Masaitis-Spychaj was born in Buffalo, N.Y.,  in 1953 where she was raised in a Catholic family. From the age of 12, she felt a strong desire to be an overseas missionary and to get married and have and adopt children. But in those days, only priests and nuns were missionaries, she said. “I remember thinking I would have to give up my dreams of being a mom. I believed a lie of Satan who convinced me that God wanted to rob me of my dreams,” she said. 

The tension between her two dreams also led to her breakup with Marvin. The two met at her college’s midnight Mass, where he sang and played guitar. After two years of dating, Marvin proposed. “I was so torn inside because I felt our lives were going in very different directions,” she said. 
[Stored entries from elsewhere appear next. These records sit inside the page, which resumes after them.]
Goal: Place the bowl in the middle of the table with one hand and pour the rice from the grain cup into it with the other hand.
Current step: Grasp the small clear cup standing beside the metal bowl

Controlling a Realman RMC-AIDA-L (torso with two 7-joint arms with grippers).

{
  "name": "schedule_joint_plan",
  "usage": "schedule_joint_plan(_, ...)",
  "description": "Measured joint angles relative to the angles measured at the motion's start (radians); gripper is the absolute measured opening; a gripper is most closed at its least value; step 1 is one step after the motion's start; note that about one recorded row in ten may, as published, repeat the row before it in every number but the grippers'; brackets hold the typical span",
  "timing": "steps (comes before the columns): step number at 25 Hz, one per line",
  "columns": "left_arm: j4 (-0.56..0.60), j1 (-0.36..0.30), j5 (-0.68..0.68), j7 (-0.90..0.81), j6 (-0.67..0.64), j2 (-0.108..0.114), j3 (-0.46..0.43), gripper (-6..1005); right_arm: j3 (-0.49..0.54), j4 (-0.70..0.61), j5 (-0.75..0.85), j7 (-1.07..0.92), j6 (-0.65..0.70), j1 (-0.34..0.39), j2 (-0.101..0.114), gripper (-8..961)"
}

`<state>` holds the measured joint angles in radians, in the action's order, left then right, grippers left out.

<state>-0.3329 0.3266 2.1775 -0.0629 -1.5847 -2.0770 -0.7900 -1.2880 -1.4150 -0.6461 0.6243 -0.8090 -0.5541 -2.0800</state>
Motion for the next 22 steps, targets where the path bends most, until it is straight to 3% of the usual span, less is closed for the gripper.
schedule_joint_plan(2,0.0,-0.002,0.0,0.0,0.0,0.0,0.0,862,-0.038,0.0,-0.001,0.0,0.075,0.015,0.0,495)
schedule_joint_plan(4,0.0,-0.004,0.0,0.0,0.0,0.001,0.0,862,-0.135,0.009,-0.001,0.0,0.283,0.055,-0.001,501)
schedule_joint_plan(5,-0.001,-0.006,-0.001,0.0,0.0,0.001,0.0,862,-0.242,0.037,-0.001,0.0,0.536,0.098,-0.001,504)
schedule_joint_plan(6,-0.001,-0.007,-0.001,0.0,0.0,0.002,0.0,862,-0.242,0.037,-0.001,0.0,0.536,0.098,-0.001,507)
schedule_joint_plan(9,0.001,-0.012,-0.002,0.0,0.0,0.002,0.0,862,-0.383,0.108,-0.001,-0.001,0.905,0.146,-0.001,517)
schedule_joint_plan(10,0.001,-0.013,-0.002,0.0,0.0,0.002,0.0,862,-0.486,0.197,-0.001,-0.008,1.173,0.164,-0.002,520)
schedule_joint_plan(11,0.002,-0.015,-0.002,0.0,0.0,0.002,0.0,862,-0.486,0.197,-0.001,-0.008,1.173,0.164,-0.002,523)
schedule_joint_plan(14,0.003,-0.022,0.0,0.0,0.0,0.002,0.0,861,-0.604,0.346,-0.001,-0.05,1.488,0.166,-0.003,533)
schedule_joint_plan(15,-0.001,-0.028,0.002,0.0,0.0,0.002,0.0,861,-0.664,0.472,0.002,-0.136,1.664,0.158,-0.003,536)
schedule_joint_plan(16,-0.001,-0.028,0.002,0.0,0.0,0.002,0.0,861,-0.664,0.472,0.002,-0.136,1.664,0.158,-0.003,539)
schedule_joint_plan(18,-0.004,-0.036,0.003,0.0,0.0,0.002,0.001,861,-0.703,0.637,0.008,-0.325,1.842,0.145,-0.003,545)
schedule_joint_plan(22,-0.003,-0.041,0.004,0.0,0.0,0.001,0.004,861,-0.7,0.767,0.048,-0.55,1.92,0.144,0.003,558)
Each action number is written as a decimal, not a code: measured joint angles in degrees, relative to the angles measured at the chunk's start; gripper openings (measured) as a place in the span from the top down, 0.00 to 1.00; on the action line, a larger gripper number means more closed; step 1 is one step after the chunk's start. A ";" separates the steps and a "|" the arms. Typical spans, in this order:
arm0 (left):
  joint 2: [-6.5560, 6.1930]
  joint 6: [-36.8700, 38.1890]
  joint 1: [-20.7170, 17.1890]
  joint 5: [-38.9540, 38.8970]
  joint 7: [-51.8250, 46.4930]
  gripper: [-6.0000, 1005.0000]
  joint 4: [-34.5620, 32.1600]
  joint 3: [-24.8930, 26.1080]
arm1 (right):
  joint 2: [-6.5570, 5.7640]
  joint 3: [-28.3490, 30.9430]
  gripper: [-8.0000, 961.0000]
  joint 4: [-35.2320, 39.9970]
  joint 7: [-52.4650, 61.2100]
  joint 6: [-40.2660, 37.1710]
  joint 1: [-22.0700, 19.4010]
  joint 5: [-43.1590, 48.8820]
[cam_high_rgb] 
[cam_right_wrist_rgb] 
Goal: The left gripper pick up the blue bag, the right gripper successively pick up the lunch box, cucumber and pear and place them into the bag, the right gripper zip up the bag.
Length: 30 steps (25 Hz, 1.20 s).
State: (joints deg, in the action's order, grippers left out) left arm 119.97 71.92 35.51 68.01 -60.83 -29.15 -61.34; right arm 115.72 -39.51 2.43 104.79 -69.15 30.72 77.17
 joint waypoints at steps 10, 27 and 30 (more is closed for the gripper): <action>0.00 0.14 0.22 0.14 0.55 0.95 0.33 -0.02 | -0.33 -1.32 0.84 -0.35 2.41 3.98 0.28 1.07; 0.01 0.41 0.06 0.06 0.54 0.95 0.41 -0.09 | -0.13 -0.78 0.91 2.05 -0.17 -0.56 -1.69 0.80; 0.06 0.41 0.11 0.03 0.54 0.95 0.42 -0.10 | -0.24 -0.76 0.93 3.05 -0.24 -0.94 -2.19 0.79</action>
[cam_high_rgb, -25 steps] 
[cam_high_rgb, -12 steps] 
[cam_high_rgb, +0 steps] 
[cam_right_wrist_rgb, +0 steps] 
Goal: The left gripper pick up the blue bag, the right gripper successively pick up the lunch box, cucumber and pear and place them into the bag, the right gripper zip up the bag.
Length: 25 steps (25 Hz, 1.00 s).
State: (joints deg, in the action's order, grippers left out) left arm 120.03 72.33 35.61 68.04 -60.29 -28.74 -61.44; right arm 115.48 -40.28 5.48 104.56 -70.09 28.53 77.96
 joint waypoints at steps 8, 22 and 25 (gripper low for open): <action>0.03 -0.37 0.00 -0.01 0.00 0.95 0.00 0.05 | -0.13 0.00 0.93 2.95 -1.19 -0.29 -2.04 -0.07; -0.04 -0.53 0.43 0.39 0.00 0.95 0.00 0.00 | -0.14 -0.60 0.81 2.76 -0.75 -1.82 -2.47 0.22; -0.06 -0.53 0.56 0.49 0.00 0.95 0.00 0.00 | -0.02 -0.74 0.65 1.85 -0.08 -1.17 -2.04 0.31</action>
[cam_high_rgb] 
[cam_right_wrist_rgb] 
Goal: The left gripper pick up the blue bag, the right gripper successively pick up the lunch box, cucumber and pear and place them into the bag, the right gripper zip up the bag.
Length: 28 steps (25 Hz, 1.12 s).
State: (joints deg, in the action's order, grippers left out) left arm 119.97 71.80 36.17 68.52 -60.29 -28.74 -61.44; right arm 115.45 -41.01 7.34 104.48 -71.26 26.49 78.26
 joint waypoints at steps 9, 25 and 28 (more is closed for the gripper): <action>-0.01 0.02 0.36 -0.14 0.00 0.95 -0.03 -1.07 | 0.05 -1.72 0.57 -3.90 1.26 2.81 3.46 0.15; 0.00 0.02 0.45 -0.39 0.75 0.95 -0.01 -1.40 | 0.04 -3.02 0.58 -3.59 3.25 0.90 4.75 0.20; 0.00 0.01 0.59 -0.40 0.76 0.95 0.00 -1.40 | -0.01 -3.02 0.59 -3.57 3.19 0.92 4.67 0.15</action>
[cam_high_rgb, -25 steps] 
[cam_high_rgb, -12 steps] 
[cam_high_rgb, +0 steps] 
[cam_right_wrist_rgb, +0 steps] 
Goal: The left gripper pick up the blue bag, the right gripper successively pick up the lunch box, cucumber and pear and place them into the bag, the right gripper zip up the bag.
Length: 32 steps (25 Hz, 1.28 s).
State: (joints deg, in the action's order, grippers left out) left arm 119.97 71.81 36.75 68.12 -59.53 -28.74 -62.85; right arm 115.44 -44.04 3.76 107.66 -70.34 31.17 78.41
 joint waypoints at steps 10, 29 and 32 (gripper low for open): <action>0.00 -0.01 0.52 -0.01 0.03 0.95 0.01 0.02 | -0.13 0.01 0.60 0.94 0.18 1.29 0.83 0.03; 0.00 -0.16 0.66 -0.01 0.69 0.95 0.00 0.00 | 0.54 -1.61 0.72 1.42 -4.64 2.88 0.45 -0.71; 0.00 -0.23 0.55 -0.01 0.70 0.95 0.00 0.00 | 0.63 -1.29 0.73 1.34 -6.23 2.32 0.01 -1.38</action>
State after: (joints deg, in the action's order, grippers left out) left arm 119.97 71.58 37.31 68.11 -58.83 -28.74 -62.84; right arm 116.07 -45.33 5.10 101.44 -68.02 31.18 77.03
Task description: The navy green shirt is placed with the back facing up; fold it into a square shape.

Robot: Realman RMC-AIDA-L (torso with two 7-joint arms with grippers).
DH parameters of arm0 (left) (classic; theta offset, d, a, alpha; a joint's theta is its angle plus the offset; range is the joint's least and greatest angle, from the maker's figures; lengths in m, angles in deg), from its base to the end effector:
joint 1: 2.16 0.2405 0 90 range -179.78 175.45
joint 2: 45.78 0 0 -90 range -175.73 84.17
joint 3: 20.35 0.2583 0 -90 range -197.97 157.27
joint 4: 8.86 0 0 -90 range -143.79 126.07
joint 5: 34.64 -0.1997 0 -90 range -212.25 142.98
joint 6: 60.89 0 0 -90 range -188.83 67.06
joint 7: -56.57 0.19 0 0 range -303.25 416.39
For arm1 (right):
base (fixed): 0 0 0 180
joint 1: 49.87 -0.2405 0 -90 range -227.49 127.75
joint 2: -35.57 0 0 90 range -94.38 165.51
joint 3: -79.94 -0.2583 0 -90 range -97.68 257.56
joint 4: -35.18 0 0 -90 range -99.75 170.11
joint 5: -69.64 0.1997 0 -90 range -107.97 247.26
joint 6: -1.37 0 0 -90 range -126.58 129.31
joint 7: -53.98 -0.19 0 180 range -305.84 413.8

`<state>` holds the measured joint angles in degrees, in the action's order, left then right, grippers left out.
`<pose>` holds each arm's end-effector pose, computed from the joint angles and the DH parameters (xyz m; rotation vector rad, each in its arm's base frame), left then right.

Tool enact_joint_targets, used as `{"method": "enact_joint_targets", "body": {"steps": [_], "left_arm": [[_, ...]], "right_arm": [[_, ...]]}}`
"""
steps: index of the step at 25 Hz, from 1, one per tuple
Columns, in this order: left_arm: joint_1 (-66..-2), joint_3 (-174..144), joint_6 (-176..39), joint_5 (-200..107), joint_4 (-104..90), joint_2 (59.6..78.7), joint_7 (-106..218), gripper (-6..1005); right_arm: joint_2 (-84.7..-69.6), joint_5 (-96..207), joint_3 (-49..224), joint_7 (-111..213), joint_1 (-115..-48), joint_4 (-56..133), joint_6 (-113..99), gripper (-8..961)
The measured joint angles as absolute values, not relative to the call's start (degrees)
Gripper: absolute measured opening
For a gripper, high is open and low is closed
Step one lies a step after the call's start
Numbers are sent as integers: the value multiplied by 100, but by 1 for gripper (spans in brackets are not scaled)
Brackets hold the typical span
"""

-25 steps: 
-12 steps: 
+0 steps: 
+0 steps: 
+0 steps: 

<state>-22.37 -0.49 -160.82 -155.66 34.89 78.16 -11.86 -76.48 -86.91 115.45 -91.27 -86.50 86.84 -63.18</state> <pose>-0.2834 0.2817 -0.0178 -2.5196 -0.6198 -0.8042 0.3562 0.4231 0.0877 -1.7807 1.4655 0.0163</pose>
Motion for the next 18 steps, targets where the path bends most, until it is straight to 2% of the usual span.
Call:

Masaitis-Spychaj attended a Catholic university, Cansius College in Buffalo, but it was a difficult time in her faith life, she said. “I recall leaving college disillusioned, confused, empty and very distrusting of people because everyone decided what truth was for themselves,” she said. Many professors and priests preached relativism and dabbled in Eastern religions. Gradually, she drifted toward Protestantism. Through her experience at those churches, “Jesus was truly becoming my personal, intimate friend,” she said. 

After college, Masaitis-Spychaj found work as a teacher. But when her little sister applied for a job with the FBI, Masaitis-Spychaj decided to apply too. More than a year later, she got the call that she was accepted, and she reported to Quantico. The rigorous physical, academic and firearms training almost proved too much for her, but her father convinced her to stay the course. 

Many details of the work she did while at the FBI remain confidential, she said, but a few providential moments stand out among the rest. One time, Masaitis-Spychaj was involved in a large drug bust with police and the Drug Enforcement Administration. The night before, she broke out in a cold sweat, and began to pray that no one would be hurt. 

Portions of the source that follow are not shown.